The company, backed by private equity group KKR, has established itself as one of the power players in mobile gaming in part through numerous acquisitions and has benefited from a boom in usage during the pandemic.

It owns and operates more than 200 games itself and also sells access to its marketing software to other developers, making it easier for them to monetise their apps.

The company priced its shares at $80 ahead of its listing on the Nasdaq on Thursday, according to the regulatory filing, the midpoint of its previously set range of $75 to $85. The issue price gives it a market value many times higher than the $2bn at which KKR purchased a $400m stake three years ago.

The private equity group was selling 2.5m shares in the offering, according to the regulatory filing, but was keeping a stake worth $8.6bn. KKR will also retain 67.4 per cent of the company’s voting power.

AppLovin said its revenue reached $1.45bn last year, up 46 per cent on 2019, although it lost $126m compared to net income of $119m the previous year. In its prospectus, AppLovin said it had compounded annual revenue growth from 2016 to 2020 of 76 per cent.

Several other gaming companies rushed to tap public markets after the pandemic brought them a windfall of new users and despite uncertainty over their prospects as many countries lift restrictions on in-person activities. Pre-teen favourite Roblox joined the New York Stock Exchange last month, and Israeli mobile game developer Playtika listed on Nasdaq in January.

On top of an anticipated slowdown in growth, the industry also faces headwinds from tighter advertising and privacy rules that Apple is scheduled to integrate into its app store in the coming months.
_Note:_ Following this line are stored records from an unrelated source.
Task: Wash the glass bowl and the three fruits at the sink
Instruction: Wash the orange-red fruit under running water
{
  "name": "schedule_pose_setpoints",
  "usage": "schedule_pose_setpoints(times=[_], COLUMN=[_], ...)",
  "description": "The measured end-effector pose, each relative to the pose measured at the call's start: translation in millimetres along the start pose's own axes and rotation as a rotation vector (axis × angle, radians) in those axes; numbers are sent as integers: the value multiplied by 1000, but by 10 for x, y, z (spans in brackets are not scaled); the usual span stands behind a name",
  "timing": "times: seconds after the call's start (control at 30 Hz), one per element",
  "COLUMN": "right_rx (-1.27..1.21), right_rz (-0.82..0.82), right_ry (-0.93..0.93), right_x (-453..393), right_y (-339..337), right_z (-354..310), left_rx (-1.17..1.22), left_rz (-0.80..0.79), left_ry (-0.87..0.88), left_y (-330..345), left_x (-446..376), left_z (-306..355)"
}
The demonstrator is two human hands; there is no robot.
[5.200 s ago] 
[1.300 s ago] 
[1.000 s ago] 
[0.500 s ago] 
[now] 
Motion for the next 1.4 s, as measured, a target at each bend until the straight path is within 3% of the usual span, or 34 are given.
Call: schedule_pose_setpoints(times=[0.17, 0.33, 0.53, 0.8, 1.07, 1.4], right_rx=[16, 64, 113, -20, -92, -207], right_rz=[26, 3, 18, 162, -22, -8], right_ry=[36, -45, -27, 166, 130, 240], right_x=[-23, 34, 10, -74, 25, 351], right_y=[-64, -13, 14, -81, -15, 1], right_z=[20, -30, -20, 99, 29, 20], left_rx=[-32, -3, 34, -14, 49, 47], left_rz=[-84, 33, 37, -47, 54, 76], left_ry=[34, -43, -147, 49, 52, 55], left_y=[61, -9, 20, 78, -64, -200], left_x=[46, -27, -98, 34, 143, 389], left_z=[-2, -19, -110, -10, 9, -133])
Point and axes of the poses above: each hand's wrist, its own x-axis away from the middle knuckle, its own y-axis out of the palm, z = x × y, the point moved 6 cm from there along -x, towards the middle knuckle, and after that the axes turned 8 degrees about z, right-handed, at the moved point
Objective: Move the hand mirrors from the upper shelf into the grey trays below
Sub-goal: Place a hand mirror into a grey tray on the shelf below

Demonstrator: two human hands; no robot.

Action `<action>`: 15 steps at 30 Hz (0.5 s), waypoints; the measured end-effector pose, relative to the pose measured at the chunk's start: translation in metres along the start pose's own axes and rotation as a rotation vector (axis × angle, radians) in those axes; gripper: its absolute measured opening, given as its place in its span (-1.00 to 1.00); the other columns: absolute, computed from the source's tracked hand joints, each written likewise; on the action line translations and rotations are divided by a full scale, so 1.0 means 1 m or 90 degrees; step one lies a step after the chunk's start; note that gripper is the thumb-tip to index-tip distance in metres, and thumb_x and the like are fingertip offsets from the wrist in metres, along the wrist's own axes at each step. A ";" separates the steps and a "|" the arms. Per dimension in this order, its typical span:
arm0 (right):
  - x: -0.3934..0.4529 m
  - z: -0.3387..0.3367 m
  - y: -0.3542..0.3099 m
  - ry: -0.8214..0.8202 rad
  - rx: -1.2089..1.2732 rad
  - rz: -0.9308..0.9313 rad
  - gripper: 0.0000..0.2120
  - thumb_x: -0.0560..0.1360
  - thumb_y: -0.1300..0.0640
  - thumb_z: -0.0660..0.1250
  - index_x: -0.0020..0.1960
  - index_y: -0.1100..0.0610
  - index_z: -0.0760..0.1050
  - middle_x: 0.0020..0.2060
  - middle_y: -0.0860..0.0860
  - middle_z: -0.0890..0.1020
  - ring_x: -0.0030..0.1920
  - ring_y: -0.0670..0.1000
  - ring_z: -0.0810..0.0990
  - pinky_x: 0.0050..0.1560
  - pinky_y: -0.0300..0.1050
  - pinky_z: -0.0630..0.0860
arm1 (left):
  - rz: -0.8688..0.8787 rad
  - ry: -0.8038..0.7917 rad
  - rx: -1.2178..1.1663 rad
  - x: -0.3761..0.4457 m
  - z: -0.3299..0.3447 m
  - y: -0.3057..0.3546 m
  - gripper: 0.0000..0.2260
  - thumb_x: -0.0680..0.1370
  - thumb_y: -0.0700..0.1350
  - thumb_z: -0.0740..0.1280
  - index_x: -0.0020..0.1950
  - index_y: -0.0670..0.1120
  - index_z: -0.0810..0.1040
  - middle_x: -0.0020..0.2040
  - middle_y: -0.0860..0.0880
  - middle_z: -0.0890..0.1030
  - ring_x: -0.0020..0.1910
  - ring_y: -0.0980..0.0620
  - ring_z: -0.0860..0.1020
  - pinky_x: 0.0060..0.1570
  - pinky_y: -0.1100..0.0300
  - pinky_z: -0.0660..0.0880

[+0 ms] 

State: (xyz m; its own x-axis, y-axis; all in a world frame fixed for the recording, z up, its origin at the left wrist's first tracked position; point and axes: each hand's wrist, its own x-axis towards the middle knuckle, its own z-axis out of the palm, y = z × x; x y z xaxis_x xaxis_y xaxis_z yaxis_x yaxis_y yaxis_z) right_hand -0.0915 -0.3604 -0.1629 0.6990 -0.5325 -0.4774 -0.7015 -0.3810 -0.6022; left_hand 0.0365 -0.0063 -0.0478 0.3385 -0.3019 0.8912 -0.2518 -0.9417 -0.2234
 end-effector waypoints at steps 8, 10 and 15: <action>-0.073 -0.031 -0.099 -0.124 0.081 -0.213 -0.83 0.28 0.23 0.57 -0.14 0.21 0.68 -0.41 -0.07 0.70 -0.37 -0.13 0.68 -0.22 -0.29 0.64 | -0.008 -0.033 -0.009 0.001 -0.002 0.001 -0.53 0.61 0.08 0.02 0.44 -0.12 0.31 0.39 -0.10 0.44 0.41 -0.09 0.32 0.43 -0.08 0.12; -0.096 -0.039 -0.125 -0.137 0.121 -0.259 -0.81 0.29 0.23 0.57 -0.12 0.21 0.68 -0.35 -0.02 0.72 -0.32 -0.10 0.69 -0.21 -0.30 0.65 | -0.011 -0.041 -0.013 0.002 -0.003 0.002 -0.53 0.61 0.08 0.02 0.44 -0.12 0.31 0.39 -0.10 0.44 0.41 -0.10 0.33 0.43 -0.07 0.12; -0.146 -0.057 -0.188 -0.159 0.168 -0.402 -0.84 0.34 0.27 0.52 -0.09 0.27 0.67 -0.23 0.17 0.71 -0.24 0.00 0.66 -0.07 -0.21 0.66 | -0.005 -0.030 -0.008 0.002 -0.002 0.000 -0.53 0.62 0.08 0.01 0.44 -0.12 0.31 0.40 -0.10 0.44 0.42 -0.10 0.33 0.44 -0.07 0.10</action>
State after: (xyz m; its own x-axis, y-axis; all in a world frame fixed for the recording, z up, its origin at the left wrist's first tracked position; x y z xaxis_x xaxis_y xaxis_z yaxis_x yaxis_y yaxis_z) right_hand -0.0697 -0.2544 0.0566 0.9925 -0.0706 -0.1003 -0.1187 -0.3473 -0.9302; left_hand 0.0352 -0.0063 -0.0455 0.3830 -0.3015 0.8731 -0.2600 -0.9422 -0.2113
Those changes represented “the biggest challenge” for the mobile gaming industry at the moment, said Craig Chapple, a strategist with research group Sensor Tower, but he said AppLovin might be better positioned to manage them because of its dual revenue stream from operating games and selling its development tools to others.

Morgan Stanley, JPMorgan, KKR, Bank of America and Citigroup led the offering.